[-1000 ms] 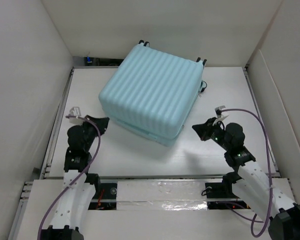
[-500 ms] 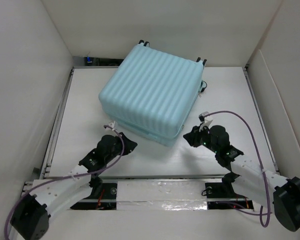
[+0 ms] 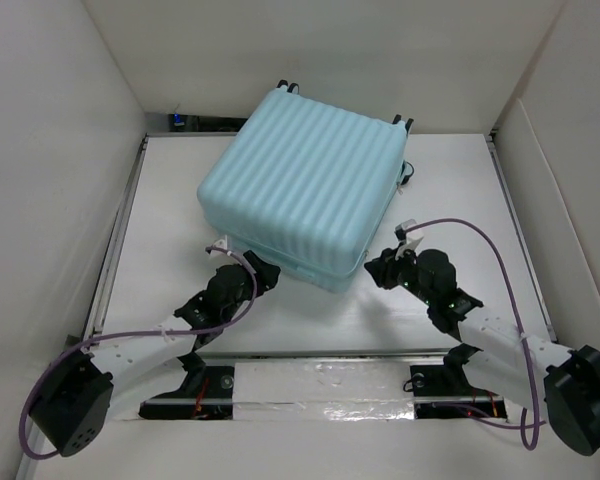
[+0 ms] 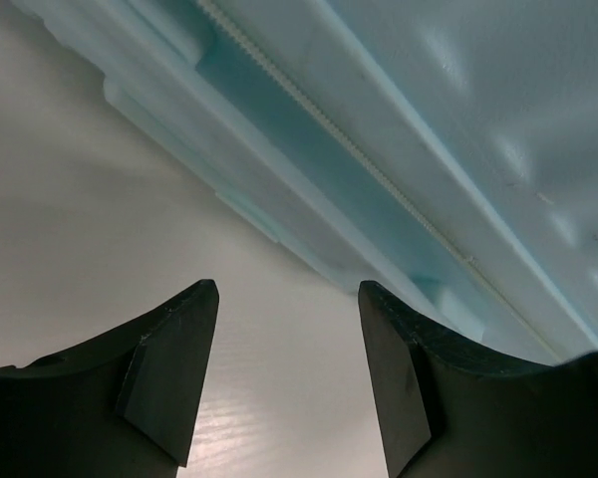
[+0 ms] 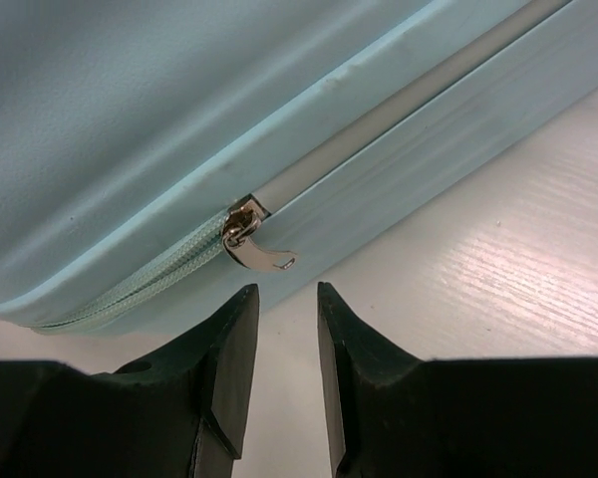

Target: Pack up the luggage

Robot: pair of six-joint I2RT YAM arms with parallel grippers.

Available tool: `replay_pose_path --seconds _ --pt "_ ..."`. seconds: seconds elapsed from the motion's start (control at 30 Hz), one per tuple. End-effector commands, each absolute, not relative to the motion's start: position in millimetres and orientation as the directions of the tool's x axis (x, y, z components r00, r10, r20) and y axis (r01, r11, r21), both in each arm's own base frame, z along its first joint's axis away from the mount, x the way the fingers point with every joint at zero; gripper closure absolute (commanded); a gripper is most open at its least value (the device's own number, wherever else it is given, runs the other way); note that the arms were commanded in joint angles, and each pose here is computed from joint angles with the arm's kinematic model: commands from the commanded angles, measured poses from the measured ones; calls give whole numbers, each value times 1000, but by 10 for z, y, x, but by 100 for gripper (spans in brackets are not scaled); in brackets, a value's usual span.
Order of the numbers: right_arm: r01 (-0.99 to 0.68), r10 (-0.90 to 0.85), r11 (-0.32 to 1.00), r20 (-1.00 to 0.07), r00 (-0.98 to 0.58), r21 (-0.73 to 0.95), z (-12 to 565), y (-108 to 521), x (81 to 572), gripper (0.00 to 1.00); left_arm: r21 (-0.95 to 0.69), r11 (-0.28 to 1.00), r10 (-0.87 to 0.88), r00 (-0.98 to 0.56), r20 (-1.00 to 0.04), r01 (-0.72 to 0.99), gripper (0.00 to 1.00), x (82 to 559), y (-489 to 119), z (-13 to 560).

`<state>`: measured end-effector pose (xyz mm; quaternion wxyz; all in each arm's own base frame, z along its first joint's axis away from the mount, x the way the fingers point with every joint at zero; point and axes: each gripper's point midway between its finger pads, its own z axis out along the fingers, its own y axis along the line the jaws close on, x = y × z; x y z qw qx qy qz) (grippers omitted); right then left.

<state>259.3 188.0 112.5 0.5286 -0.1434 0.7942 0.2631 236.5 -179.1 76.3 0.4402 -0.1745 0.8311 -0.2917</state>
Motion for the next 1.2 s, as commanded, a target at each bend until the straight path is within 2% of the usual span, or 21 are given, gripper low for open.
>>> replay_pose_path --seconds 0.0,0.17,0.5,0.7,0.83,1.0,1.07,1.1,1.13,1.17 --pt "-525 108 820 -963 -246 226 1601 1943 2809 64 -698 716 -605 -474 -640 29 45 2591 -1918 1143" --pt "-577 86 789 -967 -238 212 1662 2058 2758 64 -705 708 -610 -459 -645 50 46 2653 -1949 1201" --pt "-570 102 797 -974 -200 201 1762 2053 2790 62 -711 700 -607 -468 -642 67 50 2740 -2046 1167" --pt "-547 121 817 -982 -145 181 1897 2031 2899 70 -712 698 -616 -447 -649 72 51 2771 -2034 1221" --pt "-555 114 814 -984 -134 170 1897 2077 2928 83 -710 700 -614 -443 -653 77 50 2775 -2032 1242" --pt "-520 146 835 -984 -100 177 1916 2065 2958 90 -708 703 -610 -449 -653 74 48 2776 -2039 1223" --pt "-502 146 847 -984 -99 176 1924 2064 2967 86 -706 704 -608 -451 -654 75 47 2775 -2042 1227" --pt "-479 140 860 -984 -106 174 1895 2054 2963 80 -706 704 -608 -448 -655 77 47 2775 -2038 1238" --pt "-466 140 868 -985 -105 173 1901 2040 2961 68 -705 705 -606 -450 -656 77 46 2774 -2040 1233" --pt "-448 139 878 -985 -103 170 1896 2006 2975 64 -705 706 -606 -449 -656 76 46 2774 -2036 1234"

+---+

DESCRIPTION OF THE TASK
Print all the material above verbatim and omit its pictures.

ANSWER SECTION
[-1000 ms] 
[-500 ms] 
[+0 ms] 
[+0 ms] 
[+0 ms] 

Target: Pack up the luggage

Robot: pair of six-joint I2RT YAM arms with parallel grippers.

Available tool: `replay_pose_path --seconds _ --pt "_ ..."`. seconds: seconds elapsed from the motion's start (control at 30 Hz), one per tuple. End-effector commands, each absolute, not relative to the motion's start: position in millimetres and orientation as the directions of the tool's x axis (x, y, z components r00, r10, r20) and y axis (r01, r11, r21), both in each arm's own base frame, z along its first joint's axis away from the mount, x the way the fingers point with every joint at zero; gripper closure absolute (commanded); a gripper is most open at its least value (the device's own number, wherever else it is given, runs the other way); note that the arms were commanded in joint angles, and each pose here is computed from joint angles with the arm's kinematic model: commands from the commanded angles, measured poses from the measured ones; calls give whole numbers, each value times 1000, but by 10 for z, y, x, but by 100 for gripper (spans in brackets are not scaled); in brackets, a value's usual span.
Order of the numbers: right_arm: r01 (-0.99 to 0.68), r10 (-0.90 to 0.85), r11 (-0.32 to 1.00), r20 (-1.00 to 0.07), r00 (-0.98 to 0.58), r21 (-0.73 to 0.95), z (-12 to 565), y (-108 to 521), x (81 to 572), gripper (0.00 to 1.00); left_arm: r21 (-0.95 to 0.69), r11 (-0.28 to 1.00), r10 (-0.87 to 0.88), r00 (-0.98 to 0.56), r20 (-1.00 to 0.04), r01 (-0.72 to 0.99), gripper (0.00 to 1.00), x (82 to 559), y (-489 to 119), z (-13 to 560).

`<state>`: measured end-effector pose (xyz mm; quaternion wxyz; all in each arm's own base frame, z along its first joint's axis away from the mount, x the way the fingers point with every joint at zero; point and axes: each gripper's point midway between its finger pads, its own z axis out along the fingers, its own y axis along the line the jaws close on, x = y × z; x y z qw qx qy qz) (grippers omitted); right then left.

<state>259.3 188.0 112.5 0.5286 -0.1434 0.7942 0.2631 236.5 -179.1 76.3 0.4402 -0.1745 0.8311 -0.2917</state>
Motion for the next 1.2 s, as commanded, a target at each bend until the straight path is within 2% of the usual span, or 21 are given, gripper low for open.
>>> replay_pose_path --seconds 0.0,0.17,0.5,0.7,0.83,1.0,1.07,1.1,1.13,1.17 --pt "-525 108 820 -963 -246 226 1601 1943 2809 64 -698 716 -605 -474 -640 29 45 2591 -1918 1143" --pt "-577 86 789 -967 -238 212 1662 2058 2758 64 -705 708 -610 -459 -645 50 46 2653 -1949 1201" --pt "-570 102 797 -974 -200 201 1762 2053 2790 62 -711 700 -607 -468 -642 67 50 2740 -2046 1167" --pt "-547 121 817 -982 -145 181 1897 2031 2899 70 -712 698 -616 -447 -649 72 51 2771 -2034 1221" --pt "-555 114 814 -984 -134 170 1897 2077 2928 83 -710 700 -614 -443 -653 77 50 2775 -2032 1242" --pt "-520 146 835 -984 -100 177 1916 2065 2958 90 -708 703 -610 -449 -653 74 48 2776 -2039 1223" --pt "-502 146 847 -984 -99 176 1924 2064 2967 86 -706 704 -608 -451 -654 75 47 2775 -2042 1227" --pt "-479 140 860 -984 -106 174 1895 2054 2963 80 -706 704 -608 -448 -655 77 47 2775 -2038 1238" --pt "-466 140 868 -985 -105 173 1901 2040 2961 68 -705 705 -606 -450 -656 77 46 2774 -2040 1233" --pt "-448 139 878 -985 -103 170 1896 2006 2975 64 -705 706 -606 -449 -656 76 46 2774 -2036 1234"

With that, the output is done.